Audio, Precision, & Measurement: Richard Cabot Page 3
Harley: How much research is going on in correlating measurements with human musical perception?
Cabot: The most promising work I've seen related to that has been done by Louis Fielder at Dolby Labs. There's also some stuff that's been done by people in Germany relating to low-bit-rate digital coding. They're trying to squash more and more audio into a lower and lower bit rate. It's clear that you're abusing the audio: you're butchering the signal something fierce when you chop down the data rate, and you're definitely losing information. But they take the approach that, to make this still sound good, you have to assess what it is that the ear is going to hear and figure out from that how to measure this circuit and optimize its tradeoffs in terms of what information it throws away.
So when Louis Fielder at Dolby Labs is trying to build a Direct Broadcast Satellite [DBS] digital audio system and the guys in Germany are trying to build a digital audio system for direct broadcast of telephone communications or whatever, they know they're going to have to throw away large amounts of information in the audio signal to make it fit. They're going to have to do some very ugly things to the signal. You just can't say, "We're going to measure this so it looks OK on our equipment on the bench." You have to say what things can we throw away that the ear won't notice us throwing away. What do you have to keep? They've approached it from the "What can you hear?" viewpoint because they have no choice.
That kind of work will result in new approaches to measure equipment that give us a handle on what to look for. The problem is that those kinds of things don't have a lot of funding. Specific cases like Louis Fielder and the German bit-rate compression schemes have funding because they're going after extremely large dollar markets. If you can save a few kilohertz of bandwidth on a satellite, you're talking about a lot of money saved in satellite costs.
They've got the money to pay for the research that they need to solve their specific problems. But there's not the same budget for people who want to assess the audio quality of a piece of equipment for generic home use.
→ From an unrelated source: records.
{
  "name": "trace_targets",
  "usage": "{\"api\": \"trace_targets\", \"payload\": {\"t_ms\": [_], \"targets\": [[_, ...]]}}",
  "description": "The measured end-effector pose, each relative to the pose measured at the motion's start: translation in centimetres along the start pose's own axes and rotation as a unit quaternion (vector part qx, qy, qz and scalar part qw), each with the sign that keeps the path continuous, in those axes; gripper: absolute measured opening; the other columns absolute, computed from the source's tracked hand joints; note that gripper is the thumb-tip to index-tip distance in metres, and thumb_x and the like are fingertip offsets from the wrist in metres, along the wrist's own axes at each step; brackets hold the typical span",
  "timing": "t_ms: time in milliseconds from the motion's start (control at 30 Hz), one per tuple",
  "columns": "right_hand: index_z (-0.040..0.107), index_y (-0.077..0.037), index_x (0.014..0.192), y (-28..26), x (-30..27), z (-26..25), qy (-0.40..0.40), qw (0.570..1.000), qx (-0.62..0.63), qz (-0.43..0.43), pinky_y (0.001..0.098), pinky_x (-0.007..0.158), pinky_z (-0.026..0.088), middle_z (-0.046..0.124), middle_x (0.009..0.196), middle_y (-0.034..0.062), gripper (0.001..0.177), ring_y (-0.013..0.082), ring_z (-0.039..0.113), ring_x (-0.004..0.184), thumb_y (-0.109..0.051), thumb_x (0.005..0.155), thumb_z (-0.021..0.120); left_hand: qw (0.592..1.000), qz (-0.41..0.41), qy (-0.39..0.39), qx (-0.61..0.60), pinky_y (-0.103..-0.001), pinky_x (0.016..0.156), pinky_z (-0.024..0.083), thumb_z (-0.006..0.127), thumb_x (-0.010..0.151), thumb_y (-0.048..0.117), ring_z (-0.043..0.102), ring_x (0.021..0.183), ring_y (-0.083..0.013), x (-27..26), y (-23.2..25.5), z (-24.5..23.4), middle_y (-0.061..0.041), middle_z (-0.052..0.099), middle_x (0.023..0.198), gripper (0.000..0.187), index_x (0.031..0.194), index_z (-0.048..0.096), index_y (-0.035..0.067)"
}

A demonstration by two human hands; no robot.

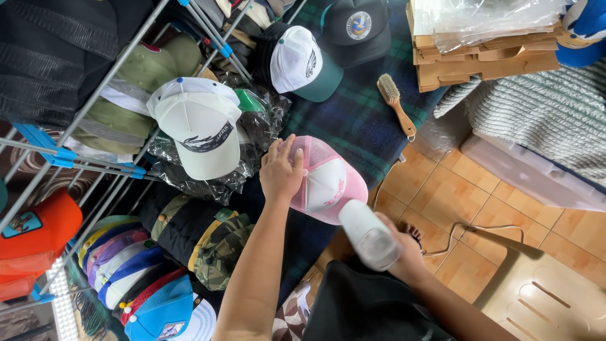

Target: Cleaning and reshaping a collection of baseball caps using a handheld steamer and a brush.

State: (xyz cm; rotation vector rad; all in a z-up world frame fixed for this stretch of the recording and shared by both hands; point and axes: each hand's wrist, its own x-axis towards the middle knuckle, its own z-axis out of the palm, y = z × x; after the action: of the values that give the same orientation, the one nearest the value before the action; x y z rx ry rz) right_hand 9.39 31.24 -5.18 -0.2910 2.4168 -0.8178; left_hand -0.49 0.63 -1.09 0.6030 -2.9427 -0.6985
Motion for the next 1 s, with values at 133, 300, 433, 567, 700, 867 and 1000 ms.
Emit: {"api": "trace_targets", "payload": {"t_ms": [133,300,433,567,700,867,1000], "targets": [[0.069,0.005,0.101,-3.0,2.0,-4.7,0.097,0.984,0.142,-0.051,0.0508,0.07,0.055,0.069,0.066,0.027,0.036,0.0453,0.067,0.069,-0.017,0.073,0.074,0.999,-0.009,-0.014,0.041,-0.049,0.104,0.051,0.035,0.102,0.057,0.053,0.136,-0.0345,-0.2,0.0,0.0,-0.005,0.049,0.153,0.055,0.153,0.049,0.04],[0.056,-0.013,0.038,0.9,9.4,-4.4,0.003,0.941,0.328,0.08,0.0333,0.042,0.045,0.052,0.039,0.0042,0.034,0.0172,0.05,0.034,-0.027,0.067,0.066,0.999,-0.012,-0.017,0.04,-0.049,0.105,0.051,0.034,0.102,0.058,0.052,0.137,-0.0346,-0.3,0.5,-0.5,-0.005,0.049,0.153,0.056,0.153,0.048,0.04],[0.061,-0.006,0.06,1.9,13.4,-5.9,-0.006,0.854,0.506,0.124,0.0395,0.044,0.05,0.054,0.047,0.0111,0.017,0.0244,0.059,0.04,-0.015,0.069,0.071,0.999,-0.017,-0.026,0.045,-0.049,0.105,0.051,0.033,0.103,0.058,0.052,0.138,-0.0345,-0.5,0.6,-0.6,-0.005,0.049,0.154,0.055,0.153,0.048,0.041],[0.064,-0.005,0.091,2.9,18.2,-6.5,-0.091,0.795,0.578,0.159,0.0367,0.052,0.056,0.06,0.06,0.0039,0.023,0.0186,0.061,0.05,-0.018,0.081,0.08,0.999,-0.014,-0.023,0.043,-0.046,0.109,0.047,0.035,0.103,0.057,0.051,0.139,-0.0317,-0.4,0.5,-0.5,-0.004,0.049,0.153,0.055,0.153,0.049,0.041],[0.059,-0.004,0.09,-0.5,18.3,-8.2,-0.094,0.767,0.619,0.137,0.0363,0.056,0.055,0.057,0.066,0.0055,0.026,0.017,0.06,0.056,-0.02,0.084,0.078,0.999,0.012,-0.002,0.032,-0.044,0.113,0.044,0.036,0.104,0.053,0.053,0.138,-0.0316,-0.4,0.5,-0.3,-0.007,0.054,0.15,0.053,0.151,0.053,0.036],[0.06,-0.003,0.087,2.0,18.1,-8.1,-0.125,0.792,0.579,0.148,0.0366,0.055,0.053,0.052,0.064,0.004,0.029,0.0175,0.055,0.055,-0.024,0.082,0.08,1.0,0.015,0.011,0.023,-0.044,0.114,0.043,0.04,0.103,0.052,0.053,0.138,-0.0328,-0.7,0.7,-0.6,-0.01,0.054,0.148,0.053,0.15,0.054,0.034],[0.061,-0.005,0.088,6.0,16.6,-7.1,-0.129,0.798,0.566,0.159,0.0377,0.053,0.05,0.049,0.065,0.0038,0.025,0.0182,0.051,0.055,-0.024,0.083,0.075,1.0,0.007,0.003,0.01,-0.048,0.107,0.05,0.04,0.102,0.053,0.056,0.134,-0.0355,-0.4,0.6,-0.8,-0.009,0.053,0.149,0.053,0.15,0.054,0.035]]}}
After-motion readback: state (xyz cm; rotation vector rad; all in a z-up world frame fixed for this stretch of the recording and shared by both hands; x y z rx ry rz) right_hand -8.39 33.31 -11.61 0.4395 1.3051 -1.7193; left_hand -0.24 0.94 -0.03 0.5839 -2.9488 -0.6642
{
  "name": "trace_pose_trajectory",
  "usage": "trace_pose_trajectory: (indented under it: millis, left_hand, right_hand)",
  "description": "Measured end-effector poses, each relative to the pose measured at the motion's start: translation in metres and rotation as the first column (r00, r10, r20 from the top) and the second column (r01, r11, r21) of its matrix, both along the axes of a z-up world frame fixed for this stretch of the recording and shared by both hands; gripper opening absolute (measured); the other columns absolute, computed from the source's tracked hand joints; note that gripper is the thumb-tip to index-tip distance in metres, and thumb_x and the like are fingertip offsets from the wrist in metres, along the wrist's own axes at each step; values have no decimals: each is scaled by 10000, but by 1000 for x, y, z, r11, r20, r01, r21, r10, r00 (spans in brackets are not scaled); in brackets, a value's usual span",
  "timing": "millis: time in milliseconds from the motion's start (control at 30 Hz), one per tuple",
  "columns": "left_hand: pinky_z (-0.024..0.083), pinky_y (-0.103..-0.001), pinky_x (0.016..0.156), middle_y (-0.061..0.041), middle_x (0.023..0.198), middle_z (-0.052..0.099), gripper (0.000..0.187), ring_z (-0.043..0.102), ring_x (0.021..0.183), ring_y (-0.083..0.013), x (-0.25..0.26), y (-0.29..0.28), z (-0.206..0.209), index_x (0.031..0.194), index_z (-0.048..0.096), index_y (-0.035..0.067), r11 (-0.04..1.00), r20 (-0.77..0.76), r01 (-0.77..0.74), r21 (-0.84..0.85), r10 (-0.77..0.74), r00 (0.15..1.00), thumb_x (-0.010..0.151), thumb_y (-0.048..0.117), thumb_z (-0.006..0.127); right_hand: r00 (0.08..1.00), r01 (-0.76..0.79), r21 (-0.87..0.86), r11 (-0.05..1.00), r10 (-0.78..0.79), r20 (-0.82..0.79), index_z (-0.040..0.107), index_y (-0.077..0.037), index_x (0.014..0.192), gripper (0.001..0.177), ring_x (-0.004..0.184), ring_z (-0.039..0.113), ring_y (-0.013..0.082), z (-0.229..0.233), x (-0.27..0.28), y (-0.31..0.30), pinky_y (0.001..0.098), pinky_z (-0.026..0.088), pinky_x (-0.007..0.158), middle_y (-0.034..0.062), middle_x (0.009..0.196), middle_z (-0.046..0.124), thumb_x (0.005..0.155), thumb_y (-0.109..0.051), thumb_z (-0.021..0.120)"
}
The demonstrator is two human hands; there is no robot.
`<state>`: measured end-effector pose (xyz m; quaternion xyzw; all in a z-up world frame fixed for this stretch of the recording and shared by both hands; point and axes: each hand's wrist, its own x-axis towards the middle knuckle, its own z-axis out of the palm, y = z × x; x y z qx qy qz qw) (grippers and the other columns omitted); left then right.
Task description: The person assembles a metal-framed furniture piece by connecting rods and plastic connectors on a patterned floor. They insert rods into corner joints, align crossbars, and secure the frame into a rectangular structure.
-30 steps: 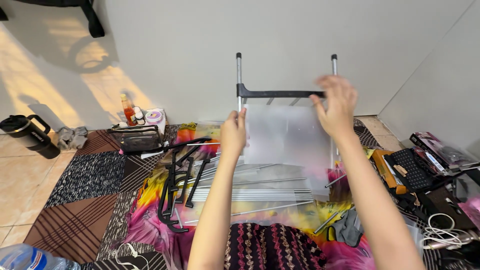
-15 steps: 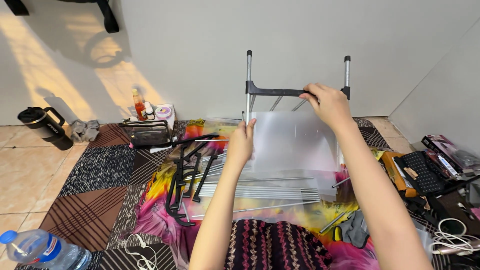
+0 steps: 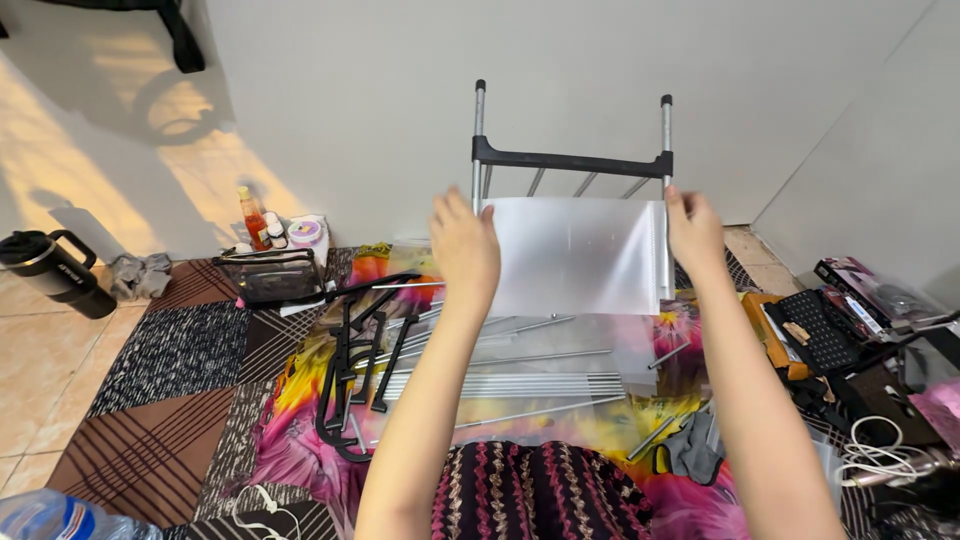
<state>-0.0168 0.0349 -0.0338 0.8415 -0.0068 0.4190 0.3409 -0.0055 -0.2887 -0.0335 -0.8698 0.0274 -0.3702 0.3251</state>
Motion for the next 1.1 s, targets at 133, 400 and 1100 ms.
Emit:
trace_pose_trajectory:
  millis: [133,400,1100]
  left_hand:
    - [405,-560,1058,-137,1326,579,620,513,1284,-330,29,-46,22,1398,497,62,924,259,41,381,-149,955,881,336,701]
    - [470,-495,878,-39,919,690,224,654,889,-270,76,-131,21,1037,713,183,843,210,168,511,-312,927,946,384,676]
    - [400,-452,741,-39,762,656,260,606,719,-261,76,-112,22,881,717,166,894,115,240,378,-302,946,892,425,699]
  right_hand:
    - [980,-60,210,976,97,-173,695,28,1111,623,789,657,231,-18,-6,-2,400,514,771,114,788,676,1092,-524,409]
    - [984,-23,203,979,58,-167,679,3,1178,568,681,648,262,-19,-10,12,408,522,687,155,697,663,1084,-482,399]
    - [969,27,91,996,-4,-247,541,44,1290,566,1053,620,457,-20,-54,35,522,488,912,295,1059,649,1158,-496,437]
You market it on numbers and things the consumer already understands. The common denominator among most consumers is power output; if you're lucky, they can understand the concepts of distortion and frequency response. But the first thing they ask is how many watts it is. If you talk about anything more esoteric—the masking effects of the ear or the sidebands due to jitter of some signal or dropouts due to missing samples—you'll lose 99% of the people out there. You don't find companies like Sony or Matsushita funding research into better ways to look at that stuff. If they did, they'd have to spend hundreds of millions of dollars trying to teach people that it's important in the first place. They would much rather just make something on a mass scale.
Harley: They'd rather leave it to the American high-end manufacturers to address the more sophisticated segment of the market.
Cabot: They're interested in making money. That's all. They know that money is made with truckloads or boatloads of stuff. I'm not sure where you find the resources to investigate that stuff. It's just a labor of love when people try to find measurements to correlate with what they hear.
I did a literature survey for the 1990 AES conference in Washington, DC on the perception of distortion—both linear and non-linear—in audio and what had been written about it and what experiments had been done. Surprisingly little has been done that tries to analyze what you can hear. The more interesting material in the literature that is yet to be understood is material on delayed resonances and their audibility, especially in how it relates to digital audio.
There's a paper done by Roger Lagadec of Studer, in a preprint for an AES Convention about five years ago, on the audibility of ringing in filters used in digital audio applications. They had devised a noise-reduction system that took the audio signal and chopped it up into 512 bands. Their system measured the level in each of those 512 bands and put a compressor on each band trying to filter out the noise to improve the sound quality of the signal to resurrect old, noisy recordings.